Situação epidemiológica atual permite o fim da obrigatoriedade do uso de máscaras em espaços abertos

Porém, em eventos fechados, item de proteção ainda é necessário; vacinação contra a influenza começa no próximo mês e deve ser incentivada a imunização principalmente de idosos

  • Por Sergio Cimerman
  • 09/03/2022 17h16 - Atualizado em 09/03/2022 20h33
MARCELO CHELLO / ESTADÃO CONTEÚDO - 07/02/2021 pessoas caminhando na rua de máscara Pessoas circulam pelas ruas de São Paulo usando máscaras de proteção

Os números da Covid-19 no Brasil vêm caindo em proporções interessantes tanto em hospitalização como em mortalidade. Fato é que precisamos realmente intensificar a campanha pela terceira dose que está aquém das expectativas de todos os envolvidos neste quesito. Sobretudo que os idosos possam buscar esta assistência, até porque o maior índice de óbitos recai nessa fatia populacional. Um ponto importante que tem sido motivo de várias discussões recai na retirada de máscaras. Aqui há um ponto nevrálgico e de difícil decisão. Em espaços abertos, vejo esta possibilidade ser possível, sim, na situação epidemiológica que vivemos. E é um grande avanço. Na questão de ambientes fechados, seria outro tipo de posicionamento. Ainda é difícil liberar em grandes eventos fechados, como shows, congressos, feiras comerciais etc., sem um distanciamento social adequado.

Várias campanhas negativas são distribuídas em mídias sociais e grupos de WhatsApp banalizando o uso geral de máscaras. Geralmente, são pessoas que não têm relação com a ciência ou que têm outros interesses em determinar o fim do acessório. Em aviões, como não usar? Creio que até por respeito ao próximo, como os orientais faziam previamente à Covid-19, o seu uso se faz necessário. E veja que todas têm o papel do filtro Hepa, que retém partículas contaminantes do ar. Argumentos fortes existem para uso em ambientes fechados. Devemos ser mais resilientes. Calma e prudência, sempre.

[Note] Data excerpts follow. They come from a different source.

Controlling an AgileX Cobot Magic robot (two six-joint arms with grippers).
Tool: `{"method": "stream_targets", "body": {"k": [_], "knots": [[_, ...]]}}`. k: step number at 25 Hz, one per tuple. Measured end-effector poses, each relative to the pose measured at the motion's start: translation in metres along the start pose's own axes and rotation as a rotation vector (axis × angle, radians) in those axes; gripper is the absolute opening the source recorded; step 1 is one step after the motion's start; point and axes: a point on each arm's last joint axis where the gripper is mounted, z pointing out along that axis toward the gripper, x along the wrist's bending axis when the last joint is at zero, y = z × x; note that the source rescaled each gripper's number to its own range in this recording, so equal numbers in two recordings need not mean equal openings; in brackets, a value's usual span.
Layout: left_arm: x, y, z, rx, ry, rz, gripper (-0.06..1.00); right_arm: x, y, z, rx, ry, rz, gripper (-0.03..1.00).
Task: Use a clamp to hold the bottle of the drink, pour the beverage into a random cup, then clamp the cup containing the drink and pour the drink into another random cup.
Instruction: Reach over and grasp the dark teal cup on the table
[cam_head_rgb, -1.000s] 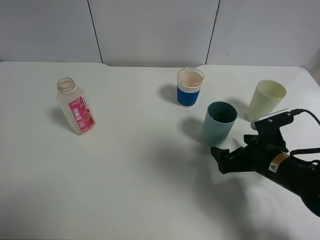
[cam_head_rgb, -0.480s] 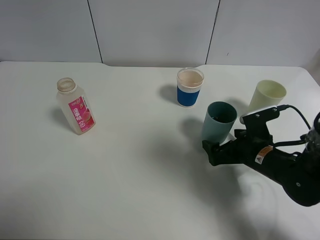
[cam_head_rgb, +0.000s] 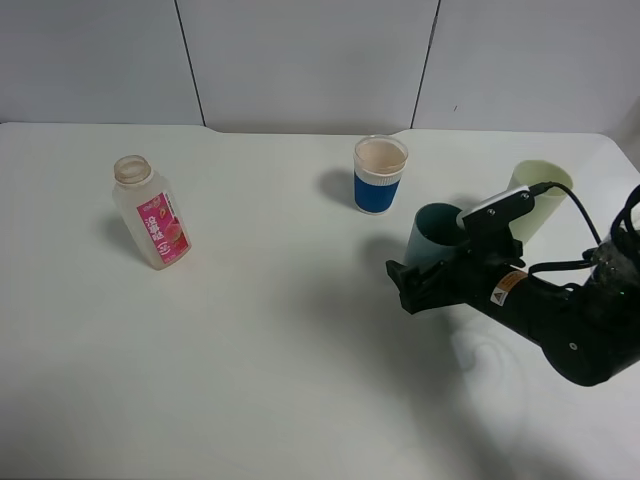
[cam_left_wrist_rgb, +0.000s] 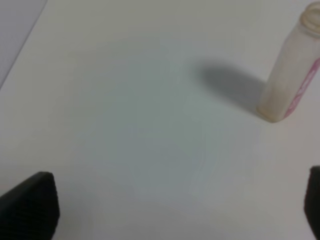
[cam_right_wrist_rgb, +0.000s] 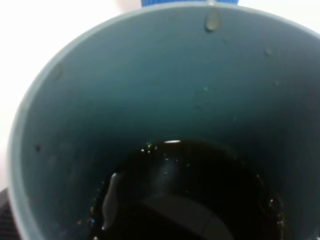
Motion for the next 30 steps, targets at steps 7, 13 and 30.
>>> {"method": "stream_targets", "body": {"k": [7, 13, 30], "knots": [[0.0000, 0.0000, 0.0000, 0.000, 0.000, 0.000, 1.00, 0.0006, 0.0001, 0.0000, -0.001, 0.007, -0.042, 0.77], [0.0000, 0.0000, 0.0000, 0.000, 0.000, 0.000, 1.00, 0.0015, 0.0002, 0.0000, -0.003, 0.017, -0.102, 0.77], [0.0000, 0.0000, 0.0000, 0.000, 0.000, 0.000, 1.00, 0.0015, 0.0002, 0.0000, -0.003, 0.018, -0.096, 0.00]]}}
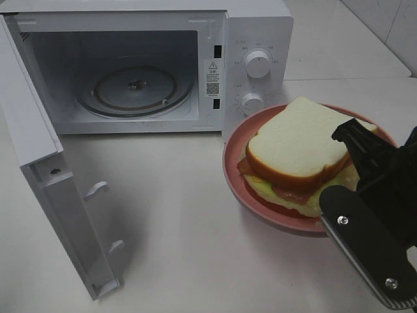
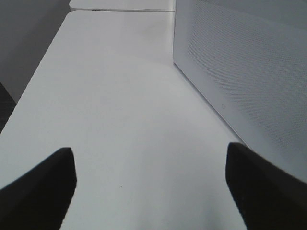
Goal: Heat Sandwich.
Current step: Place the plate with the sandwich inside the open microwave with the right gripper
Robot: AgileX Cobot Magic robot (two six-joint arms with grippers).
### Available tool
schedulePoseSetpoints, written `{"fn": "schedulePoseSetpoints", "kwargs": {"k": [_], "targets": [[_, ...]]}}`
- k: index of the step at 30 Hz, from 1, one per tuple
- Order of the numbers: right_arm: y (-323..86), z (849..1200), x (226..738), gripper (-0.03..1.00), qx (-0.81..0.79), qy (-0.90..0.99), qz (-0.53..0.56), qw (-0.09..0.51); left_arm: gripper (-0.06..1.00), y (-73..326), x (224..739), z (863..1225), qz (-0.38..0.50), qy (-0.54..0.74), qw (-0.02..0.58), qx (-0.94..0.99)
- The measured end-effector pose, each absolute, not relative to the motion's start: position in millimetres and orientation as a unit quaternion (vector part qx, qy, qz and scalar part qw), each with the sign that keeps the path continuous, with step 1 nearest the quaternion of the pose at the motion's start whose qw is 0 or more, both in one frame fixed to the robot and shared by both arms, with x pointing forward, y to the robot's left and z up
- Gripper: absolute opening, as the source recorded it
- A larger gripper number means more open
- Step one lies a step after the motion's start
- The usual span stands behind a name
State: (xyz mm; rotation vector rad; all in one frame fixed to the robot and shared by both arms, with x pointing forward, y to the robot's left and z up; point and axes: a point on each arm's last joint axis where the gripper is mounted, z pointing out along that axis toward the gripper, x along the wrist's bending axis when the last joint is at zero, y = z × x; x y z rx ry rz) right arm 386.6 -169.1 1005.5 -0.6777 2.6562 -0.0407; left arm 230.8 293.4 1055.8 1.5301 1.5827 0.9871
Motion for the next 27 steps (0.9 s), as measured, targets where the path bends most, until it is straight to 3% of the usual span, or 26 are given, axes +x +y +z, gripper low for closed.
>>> {"fn": "schedulePoseSetpoints", "kwargs": {"k": [27], "targets": [[-113, 976, 431, 0.04, -0.32, 0.927, 0.003, 0.196, 0.8, 293, 231, 1056, 0.382, 0.613, 0.357, 0.593]]}}
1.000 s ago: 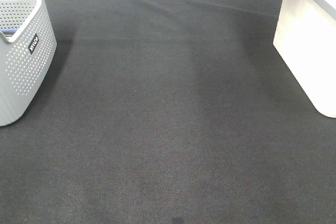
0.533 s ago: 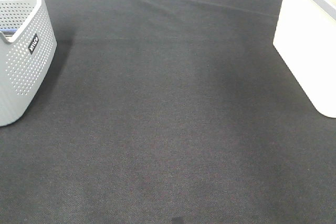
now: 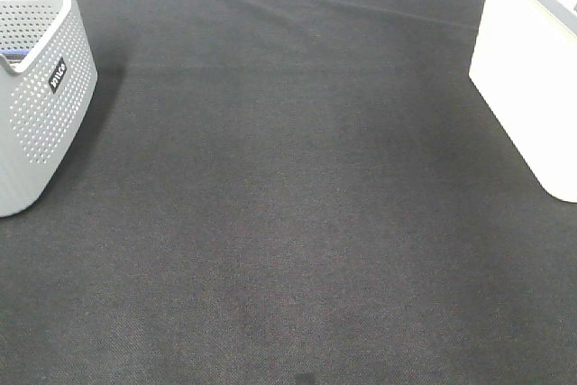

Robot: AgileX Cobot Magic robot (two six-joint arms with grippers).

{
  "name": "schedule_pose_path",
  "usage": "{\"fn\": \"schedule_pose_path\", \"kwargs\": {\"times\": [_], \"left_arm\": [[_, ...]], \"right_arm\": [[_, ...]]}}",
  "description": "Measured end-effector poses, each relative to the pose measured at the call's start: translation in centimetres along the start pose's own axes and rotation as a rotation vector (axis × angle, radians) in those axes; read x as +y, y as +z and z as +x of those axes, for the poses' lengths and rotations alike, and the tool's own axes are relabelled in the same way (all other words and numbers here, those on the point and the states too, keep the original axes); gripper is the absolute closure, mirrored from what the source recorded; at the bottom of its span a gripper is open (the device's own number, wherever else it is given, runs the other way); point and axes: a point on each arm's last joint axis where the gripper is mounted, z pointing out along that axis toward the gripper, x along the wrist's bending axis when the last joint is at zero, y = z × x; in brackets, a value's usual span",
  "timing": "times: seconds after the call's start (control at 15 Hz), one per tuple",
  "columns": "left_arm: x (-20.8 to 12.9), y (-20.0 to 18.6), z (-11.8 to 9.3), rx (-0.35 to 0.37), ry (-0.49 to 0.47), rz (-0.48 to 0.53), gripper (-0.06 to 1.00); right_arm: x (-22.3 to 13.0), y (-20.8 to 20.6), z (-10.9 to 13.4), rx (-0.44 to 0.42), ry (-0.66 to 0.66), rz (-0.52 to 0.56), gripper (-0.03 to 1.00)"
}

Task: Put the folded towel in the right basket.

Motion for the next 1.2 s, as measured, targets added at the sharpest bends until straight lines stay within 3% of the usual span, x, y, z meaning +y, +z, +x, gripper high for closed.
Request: {"fn": "schedule_pose_path", "kwargs": {"times": [0.07,0.13,0.27,0.4,0.47,0.53,0.93,1.2], "left_arm": [[0.0,0.0,0.0,0.0,0.0,0.0,-0.03],[0.0,0.0,0.0,0.0,0.0,0.0,-0.03],[0.0,0.0,0.0,0.0,0.0,0.0,-0.03],[0.0,0.0,0.0,0.0,0.0,0.0,-0.03],[0.0,0.0,0.0,0.0,0.0,0.0,-0.03],[0.0,0.0,0.0,0.0,0.0,0.0,-0.03],[0.0,0.0,0.0,0.0,0.0,0.0,-0.03],[0.0,0.0,0.0,0.0,0.0,0.0,-0.03]], "right_arm": [[-0.1,1.0,-0.3,-0.013,0.02,0.02,0.55],[-0.2,1.2,-0.3,-0.016,0.024,0.024,0.4],[-0.1,1.0,-0.2,-0.014,0.025,0.02,0.26],[0.0,0.6,0.3,-0.01,0.016,0.012,0.25],[0.3,-1.1,2.5,0.007,-0.025,-0.022,0.25],[0.3,-1.1,2.5,0.007,-0.025,-0.022,0.25],[-0.6,-7.2,12.5,0.118,-0.208,-0.119,0.24],[-5.3,-11.0,13.4,0.142,-0.233,-0.058,0.24]]}}
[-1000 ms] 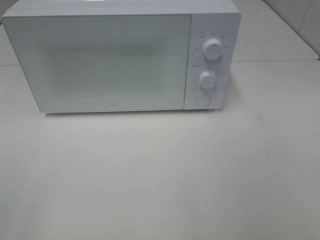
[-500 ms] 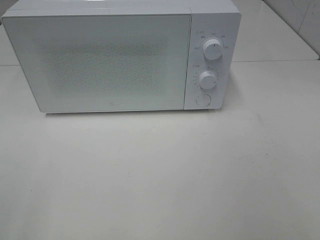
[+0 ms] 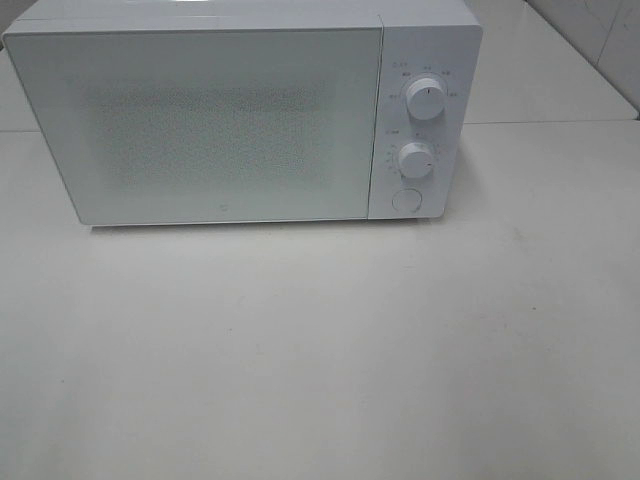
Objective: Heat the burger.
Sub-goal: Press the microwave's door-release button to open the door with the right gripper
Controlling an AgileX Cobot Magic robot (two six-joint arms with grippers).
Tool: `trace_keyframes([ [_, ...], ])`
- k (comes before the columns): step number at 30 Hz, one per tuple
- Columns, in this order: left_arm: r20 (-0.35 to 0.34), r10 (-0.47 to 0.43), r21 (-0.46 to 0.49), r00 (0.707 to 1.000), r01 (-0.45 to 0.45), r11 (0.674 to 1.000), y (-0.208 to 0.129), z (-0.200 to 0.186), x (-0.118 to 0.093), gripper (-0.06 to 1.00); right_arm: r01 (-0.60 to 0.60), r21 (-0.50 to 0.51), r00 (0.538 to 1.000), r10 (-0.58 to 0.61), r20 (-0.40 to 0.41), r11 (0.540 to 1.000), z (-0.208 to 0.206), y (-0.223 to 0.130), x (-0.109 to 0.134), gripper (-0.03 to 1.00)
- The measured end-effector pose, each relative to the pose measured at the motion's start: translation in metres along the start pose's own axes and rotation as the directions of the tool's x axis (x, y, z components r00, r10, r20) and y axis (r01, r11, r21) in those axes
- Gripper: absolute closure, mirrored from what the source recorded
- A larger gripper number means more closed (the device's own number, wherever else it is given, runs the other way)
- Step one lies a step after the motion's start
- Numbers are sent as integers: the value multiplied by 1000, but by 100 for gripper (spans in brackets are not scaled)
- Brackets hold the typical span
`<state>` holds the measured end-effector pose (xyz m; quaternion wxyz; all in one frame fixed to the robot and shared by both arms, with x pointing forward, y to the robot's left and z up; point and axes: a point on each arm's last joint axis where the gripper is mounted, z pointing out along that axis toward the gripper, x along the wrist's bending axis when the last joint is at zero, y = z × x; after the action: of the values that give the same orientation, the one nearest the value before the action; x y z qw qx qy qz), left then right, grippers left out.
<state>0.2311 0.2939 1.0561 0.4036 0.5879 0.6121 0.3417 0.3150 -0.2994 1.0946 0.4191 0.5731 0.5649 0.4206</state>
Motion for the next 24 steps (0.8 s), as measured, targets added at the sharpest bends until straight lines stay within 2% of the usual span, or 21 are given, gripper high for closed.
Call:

Outro ponto que será notícia no próximo mês é a questão da imunização da influenza. Enfermidade esta que apresenta níveis elevados de mortalidade em idosos e pessoas com comorbidades. Essa vacina muda de modo anual e vai propiciar em sua composição a inclusão da cepa Darwin, que circulou fortemente. Em clínicas privadas, normalmente, estes imunizantes chegam antes para a aplicação e, nos setores públicos, com um atraso pequeno. Mesmo assim, devemos insistir na vacinação dos idosos nesta campanha, que será iniciada brevemente nos postos de saúde espalhados pelo território nacional. A vacina tem baixos índices de efeitos adversos, o que inclui dor no local da aplicação e uma febrícula em até 48 horas – ou seja, efeitos leves e transitórios.

O papel das vacinas é importante na saúde pública de qualquer nação. O Brasil é um celeiro mundial de expertise no tema e desempenha à altura. A população tem de apoiar as ações de saúde e entender a real necessidade acreditando em pessoas e órgãos com seriedade. Deveríamos parar de manter negacionistas em atividade e de propagar informações errôneas. Quem perde somos todos nós. Precisamos acabar com essa politicagem na área da saúde. Devemos pensar no próximo, sempre.

*Esse texto não reflete, necessariamente, a opinião da Jovem Pan.